O experimento foi realizado em Delineamento Inteiramente Casualizado (DIC), com 3 repetições. A parcela experimental foi representada por uma planta e a testemunha foi constituída por mudas pulverizadas apenas com água destilada e esterilizada. Avalições do aparecimento e desenvolvimento de sintomas foram realizadas semanalmente durante 30 dias

(39)

após a inoculação. Para a quantificação da severidade utilizou-se a escala diagramática desenvolvida para a cultura da pinheira por Correia et al. (2011) (Figura 1). Para aplicação da escala diagramática, avaliou-se as três primeiras folhas da parte inferior de cada planta, totalizando nove folhas/ tratamento (isolado).

O reisolamento do patógeno foi realizado das margens da lesão e este cultivado em meio BDA a temperatura de 25±2ºC, em BOD, para comparação das suas características morfológicas com o isolado originalmente inoculado.

Figura 1 Escala diagramática para avaliação da severidade da antracnose em pinha. Abaixo de cada folha é indicando os níveis, em porcentagem, de área lesionada. Fonte: Correia et al. (2011).

(40)

4 RESULTADOS

4.1 Isolados obtidos

Um total de 84 isolados de Colletotrichum foram obtidos de oito espécies de Annona apresentando sintomas de antracnose ou mumificação, sendo elas A. muricata, A. squamosa, A. reticulata, A. cacans, A. crassiflora, A. squamosa x A. cherimola (híbrido) e duas espécies de Annona nativas não identificadas devido ao período de coleta ter sido realizado no momento em que não havia floração e frutificação (Tabela 1).

Dentre os 84 isolados, dezenove foram obtidos a partir de frutos com sintoma de mumificação. Os demais isolados foram oriundos de folhas, flores e frutos com sintoma de antracnose. Nas folhas foram observadas lesões de cor marrom-escuro a enegrecida de contorno irregular, às vezes com o centro esbranquiçado, no caso de lesões mais velhas. Em flores havia o escurecimento das pétalas.

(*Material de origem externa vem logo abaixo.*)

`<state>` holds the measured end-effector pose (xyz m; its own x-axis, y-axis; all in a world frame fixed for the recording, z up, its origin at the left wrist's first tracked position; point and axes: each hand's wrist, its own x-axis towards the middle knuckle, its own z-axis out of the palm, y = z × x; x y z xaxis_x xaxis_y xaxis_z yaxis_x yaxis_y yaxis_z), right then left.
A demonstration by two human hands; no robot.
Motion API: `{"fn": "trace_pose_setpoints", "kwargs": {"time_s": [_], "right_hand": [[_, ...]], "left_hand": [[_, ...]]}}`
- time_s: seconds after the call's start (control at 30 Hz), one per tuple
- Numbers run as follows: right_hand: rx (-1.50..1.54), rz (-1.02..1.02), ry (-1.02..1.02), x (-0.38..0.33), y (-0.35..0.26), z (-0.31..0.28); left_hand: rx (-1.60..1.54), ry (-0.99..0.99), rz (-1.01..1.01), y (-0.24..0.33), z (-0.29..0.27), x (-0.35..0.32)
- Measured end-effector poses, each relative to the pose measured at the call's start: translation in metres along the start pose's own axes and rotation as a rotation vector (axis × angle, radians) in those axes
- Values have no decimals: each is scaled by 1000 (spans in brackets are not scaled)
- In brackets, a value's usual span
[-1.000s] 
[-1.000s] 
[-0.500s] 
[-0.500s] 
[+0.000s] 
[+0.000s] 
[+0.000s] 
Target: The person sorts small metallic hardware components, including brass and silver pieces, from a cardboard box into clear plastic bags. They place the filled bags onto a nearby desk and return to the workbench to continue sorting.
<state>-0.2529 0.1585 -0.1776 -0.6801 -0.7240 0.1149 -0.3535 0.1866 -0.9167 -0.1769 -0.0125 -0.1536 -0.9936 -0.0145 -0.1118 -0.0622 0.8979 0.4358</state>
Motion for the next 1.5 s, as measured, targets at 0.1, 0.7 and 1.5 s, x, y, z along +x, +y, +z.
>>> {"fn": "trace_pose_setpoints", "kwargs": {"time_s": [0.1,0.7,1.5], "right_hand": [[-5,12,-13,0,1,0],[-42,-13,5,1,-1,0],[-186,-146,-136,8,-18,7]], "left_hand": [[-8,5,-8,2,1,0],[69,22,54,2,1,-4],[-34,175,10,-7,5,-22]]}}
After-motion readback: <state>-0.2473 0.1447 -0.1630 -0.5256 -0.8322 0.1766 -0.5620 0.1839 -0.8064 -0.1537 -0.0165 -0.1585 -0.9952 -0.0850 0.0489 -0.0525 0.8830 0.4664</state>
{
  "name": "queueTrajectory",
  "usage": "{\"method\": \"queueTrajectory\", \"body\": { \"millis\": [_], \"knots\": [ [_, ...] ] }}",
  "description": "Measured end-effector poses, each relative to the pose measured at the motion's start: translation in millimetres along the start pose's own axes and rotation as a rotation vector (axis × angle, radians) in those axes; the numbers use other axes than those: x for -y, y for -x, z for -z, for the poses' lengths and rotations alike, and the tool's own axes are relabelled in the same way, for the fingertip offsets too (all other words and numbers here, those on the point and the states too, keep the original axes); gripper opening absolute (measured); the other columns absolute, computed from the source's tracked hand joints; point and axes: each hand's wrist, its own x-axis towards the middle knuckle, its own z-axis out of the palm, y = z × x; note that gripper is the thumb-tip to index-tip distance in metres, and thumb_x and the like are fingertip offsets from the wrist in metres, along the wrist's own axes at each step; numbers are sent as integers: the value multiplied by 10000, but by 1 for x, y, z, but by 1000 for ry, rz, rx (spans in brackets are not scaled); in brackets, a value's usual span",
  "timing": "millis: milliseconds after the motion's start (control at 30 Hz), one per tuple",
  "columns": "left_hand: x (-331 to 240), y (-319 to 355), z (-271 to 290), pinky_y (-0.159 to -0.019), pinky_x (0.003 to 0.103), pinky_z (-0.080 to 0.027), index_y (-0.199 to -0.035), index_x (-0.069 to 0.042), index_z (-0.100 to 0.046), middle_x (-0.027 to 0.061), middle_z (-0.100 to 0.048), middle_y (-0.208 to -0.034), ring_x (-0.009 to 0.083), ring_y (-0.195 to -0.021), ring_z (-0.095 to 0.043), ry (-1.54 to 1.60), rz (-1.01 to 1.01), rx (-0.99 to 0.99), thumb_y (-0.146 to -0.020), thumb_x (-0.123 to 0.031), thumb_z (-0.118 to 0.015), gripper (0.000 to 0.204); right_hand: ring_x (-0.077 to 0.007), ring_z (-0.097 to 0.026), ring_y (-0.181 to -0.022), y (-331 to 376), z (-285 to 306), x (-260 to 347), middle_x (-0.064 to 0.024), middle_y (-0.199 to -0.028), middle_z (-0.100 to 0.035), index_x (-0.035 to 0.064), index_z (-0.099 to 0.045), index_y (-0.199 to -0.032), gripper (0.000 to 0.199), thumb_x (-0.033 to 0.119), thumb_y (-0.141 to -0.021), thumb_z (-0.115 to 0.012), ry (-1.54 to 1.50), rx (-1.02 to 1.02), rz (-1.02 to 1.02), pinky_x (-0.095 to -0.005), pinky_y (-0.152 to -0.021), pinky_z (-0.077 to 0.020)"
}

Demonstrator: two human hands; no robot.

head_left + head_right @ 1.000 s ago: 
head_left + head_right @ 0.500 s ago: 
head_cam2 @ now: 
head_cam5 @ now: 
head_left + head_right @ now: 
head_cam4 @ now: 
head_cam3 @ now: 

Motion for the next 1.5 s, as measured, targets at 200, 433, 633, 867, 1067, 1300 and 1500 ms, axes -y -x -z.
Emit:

4.2 Análises filogenéticas

A análise inicial das sequências do gene parcial GAPDH obtidas para 31 isolados de Colletotrichum pelo método de MP revelou que os isolados agruparam em três diferentes complexos, ‘gloeosporioides’, ‘acutatum’ e ‘boninense’ (Figura 2). Os resultados demonstram ainda a distribuição destes isolados em maior número no complexo de espécies C. gloeosporioides. Os isolados de anonáceas deste estudo agruparam com isolados de referência de C. fructicola, C. gloeosporioides stricto sensu, C. theobromicola, C. nymphaeae e C. karstii. Além disso, dentro do complexo ‘gloeosporioides’, foi formado um grupo monofilético bem suportado (valor de bootstrap de 93%) apenas com isolados de anonáceas. Devido estes isolados terem formado um clado bem suportado e possivelmente se tratarem de uma nova espécie, este grupo monofilético foi denominado de Colletotrichum sp.1.